→ REQUIRED ACTION: Repeat the material below. Keep every line exactly as written.

→ RECORDED INFORMATION:
□ □ □ □ □ □ □
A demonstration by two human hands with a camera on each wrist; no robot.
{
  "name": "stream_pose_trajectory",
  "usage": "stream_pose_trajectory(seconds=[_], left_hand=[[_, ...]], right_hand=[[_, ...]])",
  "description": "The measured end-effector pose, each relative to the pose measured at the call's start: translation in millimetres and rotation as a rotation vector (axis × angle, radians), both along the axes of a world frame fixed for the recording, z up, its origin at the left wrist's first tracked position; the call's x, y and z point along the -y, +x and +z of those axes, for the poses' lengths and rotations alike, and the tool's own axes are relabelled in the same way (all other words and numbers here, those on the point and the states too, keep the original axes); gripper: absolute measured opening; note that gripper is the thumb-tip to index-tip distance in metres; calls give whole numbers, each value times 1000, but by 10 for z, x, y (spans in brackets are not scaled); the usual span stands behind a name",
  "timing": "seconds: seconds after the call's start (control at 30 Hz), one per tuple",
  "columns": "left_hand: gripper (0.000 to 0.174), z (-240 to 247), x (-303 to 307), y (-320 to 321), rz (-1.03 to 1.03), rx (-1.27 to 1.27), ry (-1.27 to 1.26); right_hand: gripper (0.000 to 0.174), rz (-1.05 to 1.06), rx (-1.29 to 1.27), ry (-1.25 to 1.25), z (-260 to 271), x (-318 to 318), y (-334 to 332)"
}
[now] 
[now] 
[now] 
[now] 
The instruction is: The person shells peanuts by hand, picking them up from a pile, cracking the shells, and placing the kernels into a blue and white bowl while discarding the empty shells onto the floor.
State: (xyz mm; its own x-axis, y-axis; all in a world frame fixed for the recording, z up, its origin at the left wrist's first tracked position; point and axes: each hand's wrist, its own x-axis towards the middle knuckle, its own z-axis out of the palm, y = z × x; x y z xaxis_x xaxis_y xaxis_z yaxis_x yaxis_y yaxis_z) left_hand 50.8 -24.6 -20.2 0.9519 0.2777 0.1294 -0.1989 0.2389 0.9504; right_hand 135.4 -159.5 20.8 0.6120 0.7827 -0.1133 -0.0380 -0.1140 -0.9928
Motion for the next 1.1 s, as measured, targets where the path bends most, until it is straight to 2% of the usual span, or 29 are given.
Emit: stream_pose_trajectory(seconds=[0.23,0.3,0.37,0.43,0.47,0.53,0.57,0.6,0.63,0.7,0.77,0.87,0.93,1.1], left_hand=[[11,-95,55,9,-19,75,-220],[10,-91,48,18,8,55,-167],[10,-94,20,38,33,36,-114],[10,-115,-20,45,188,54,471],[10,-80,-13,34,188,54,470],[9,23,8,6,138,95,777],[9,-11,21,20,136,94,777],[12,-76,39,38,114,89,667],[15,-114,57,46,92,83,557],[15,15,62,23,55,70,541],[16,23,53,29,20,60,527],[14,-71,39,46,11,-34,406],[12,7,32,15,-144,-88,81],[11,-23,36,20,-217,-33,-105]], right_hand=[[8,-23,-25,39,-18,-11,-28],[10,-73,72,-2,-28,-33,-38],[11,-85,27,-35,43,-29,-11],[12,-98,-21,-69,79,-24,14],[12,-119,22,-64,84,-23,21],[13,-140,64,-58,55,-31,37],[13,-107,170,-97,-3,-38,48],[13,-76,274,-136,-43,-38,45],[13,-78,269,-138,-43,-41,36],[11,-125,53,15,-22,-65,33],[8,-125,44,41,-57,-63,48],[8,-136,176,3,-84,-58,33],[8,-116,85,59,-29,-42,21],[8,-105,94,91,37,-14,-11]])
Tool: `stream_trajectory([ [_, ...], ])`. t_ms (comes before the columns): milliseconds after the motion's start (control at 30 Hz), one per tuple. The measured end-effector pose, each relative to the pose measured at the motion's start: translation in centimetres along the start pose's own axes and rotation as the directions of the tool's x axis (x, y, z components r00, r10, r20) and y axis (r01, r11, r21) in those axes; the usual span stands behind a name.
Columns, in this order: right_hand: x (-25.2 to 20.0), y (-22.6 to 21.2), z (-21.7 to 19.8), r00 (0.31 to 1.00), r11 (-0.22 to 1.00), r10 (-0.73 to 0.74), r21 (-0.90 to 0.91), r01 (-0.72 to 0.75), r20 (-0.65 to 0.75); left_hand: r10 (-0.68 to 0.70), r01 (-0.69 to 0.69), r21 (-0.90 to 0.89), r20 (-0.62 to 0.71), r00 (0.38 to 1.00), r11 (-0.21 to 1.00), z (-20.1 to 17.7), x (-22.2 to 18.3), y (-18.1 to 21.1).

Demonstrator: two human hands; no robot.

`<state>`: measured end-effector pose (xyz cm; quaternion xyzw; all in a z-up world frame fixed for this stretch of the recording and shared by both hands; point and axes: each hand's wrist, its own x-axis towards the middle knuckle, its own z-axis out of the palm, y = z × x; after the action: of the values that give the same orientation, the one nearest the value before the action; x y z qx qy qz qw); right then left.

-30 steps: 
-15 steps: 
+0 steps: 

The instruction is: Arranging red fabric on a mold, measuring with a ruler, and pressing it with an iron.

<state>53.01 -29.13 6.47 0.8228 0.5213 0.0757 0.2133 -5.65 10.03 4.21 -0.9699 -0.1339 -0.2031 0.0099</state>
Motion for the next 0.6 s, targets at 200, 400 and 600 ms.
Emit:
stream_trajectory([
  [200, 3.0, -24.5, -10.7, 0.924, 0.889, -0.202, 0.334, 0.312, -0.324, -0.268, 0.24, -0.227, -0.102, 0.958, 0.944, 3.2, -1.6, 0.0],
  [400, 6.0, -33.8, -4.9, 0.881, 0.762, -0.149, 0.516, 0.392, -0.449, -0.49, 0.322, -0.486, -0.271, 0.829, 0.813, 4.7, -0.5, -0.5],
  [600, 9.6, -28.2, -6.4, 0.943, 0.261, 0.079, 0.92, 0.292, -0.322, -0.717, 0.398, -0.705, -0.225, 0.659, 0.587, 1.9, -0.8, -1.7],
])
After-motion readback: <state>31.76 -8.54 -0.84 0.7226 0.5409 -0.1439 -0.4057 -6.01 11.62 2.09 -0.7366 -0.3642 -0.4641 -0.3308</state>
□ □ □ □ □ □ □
→ ANSWER TO THE EXERCISE:
A demonstration by two human hands with a camera on each wrist; no robot.
{
  "name": "stream_pose_trajectory",
  "usage": "stream_pose_trajectory(seconds=[_], left_hand=[[_, ...]], right_hand=[[_, ...]])",
  "description": "The measured end-effector pose, each relative to the pose measured at the call's start: translation in millimetres and rotation as a rotation vector (axis × angle, radians), both along the axes of a world frame fixed for the recording, z up, its origin at the left wrist's first tracked position; the call's x, y and z point along the -y, +x and +z of those axes, for the poses' lengths and rotations alike, and the tool's own axes are relabelled in the same way (all other words and numbers here, those on the point and the states too, keep the original axes); gripper: absolute measured opening; note that gripper is the thumb-tip to index-tip distance in metres; calls give whole numbers, each value times 1000, but by 10 for z, x, y (spans in brackets are not scaled); the usual span stands behind a name",
  "timing": "seconds: seconds after the call's start (control at 30 Hz), one per tuple",
  "columns": "left_hand: gripper (0.000 to 0.174), z (-240 to 247), x (-303 to 307), y (-320 to 321), rz (-1.03 to 1.03), rx (-1.27 to 1.27), ry (-1.27 to 1.26); right_hand: gripper (0.000 to 0.174), rz (-1.05 to 1.06), rx (-1.29 to 1.27), ry (-1.25 to 1.25), z (-260 to 271), x (-318 to 318), y (-334 to 332)"
}
[now] 
[now] 
[now] 
[now] 
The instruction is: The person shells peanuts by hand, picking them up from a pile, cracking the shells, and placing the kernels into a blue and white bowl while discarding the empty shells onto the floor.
State: (xyz mm; its own x-axis, y-axis; all in a world frame fixed for the recording, z up, its origin at the left wrist's first tracked position; point and axes: each hand's wrist, its own x-axis towards the middle knuckle, its own z-axis out of the palm, y = z × x; x y z xaxis_x xaxis_y xaxis_z yaxis_x yaxis_y yaxis_z) left_hand 50.8 -24.6 -20.2 0.9519 0.2777 0.1294 -0.1989 0.2389 0.9504; right_hand 135.4 -159.5 20.8 0.6120 0.7827 -0.1133 -0.0380 -0.1140 -0.9928
Motion for the next 1.1 s, as measured, targets where the path bends most, until it is straight to 2% of the usual span, or 29 are given.
Emit: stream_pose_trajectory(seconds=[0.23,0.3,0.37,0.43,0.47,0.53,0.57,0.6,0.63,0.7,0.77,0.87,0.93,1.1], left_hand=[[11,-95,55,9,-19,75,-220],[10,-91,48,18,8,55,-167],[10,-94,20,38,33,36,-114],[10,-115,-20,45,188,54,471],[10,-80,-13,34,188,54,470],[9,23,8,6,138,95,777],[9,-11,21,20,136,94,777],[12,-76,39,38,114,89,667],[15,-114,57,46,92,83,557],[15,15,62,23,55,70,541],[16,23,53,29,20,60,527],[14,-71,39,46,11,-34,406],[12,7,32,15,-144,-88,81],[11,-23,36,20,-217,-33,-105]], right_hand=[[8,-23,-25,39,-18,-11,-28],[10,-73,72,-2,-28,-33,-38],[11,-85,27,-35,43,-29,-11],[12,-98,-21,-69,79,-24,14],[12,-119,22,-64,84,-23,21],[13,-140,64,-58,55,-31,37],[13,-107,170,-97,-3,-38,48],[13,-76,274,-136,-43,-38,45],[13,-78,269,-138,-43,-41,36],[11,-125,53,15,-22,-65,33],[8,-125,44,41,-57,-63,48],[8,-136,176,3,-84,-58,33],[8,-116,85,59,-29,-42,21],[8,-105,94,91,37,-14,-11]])
Tool: `stream_trajectory([ [_, ...], ])`. t_ms (comes before the columns): milliseconds after the motion's start (control at 30 Hz), one per tuple. The measured end-effector pose, each relative to the pose measured at the motion's start: translation in centimetres along the start pose's own axes and rotation as the directions of the tool's x axis (x, y, z components r00, r10, r20) and y axis (r01, r11, r21) in those axes; the usual span stands behind a name.
Columns, in this order: right_hand: x (-25.2 to 20.0), y (-22.6 to 21.2), z (-21.7 to 19.8), r00 (0.31 to 1.00), r11 (-0.22 to 1.00), r10 (-0.73 to 0.74), r21 (-0.90 to 0.91), r01 (-0.72 to 0.75), r20 (-0.65 to 0.75); left_hand: r10 (-0.68 to 0.70), r01 (-0.69 to 0.69), r21 (-0.90 to 0.89), r20 (-0.62 to 0.71), r00 (0.38 to 1.00), r11 (-0.21 to 1.00), z (-20.1 to 17.7), x (-22.2 to 18.3), y (-18.1 to 21.1).

Demonstrator: two human hands; no robot.

`<state>`: measured end-effector pose (xyz cm; quaternion xyzw; all in a z-up world frame fixed for this stretch of the recording and shared by both hands; point and axes: each hand's wrist, its own x-axis towards the middle knuckle, its own z-axis out of the palm, y = z × x; after the action: of the values that give the same orientation, the one nearest the value before the action; x y z qx qy qz qw); right then left.

-30 steps: 
-15 steps: 
+0 steps: 

The instruction is: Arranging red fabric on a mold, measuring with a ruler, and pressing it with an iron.

<state>53.01 -29.13 6.47 0.8228 0.5213 0.0757 0.2133 -5.65 10.03 4.21 -0.9699 -0.1339 -0.2031 0.0099</state>
Motion for the next 0.6 s, targets at 200, 400 and 600 ms.
Emit:
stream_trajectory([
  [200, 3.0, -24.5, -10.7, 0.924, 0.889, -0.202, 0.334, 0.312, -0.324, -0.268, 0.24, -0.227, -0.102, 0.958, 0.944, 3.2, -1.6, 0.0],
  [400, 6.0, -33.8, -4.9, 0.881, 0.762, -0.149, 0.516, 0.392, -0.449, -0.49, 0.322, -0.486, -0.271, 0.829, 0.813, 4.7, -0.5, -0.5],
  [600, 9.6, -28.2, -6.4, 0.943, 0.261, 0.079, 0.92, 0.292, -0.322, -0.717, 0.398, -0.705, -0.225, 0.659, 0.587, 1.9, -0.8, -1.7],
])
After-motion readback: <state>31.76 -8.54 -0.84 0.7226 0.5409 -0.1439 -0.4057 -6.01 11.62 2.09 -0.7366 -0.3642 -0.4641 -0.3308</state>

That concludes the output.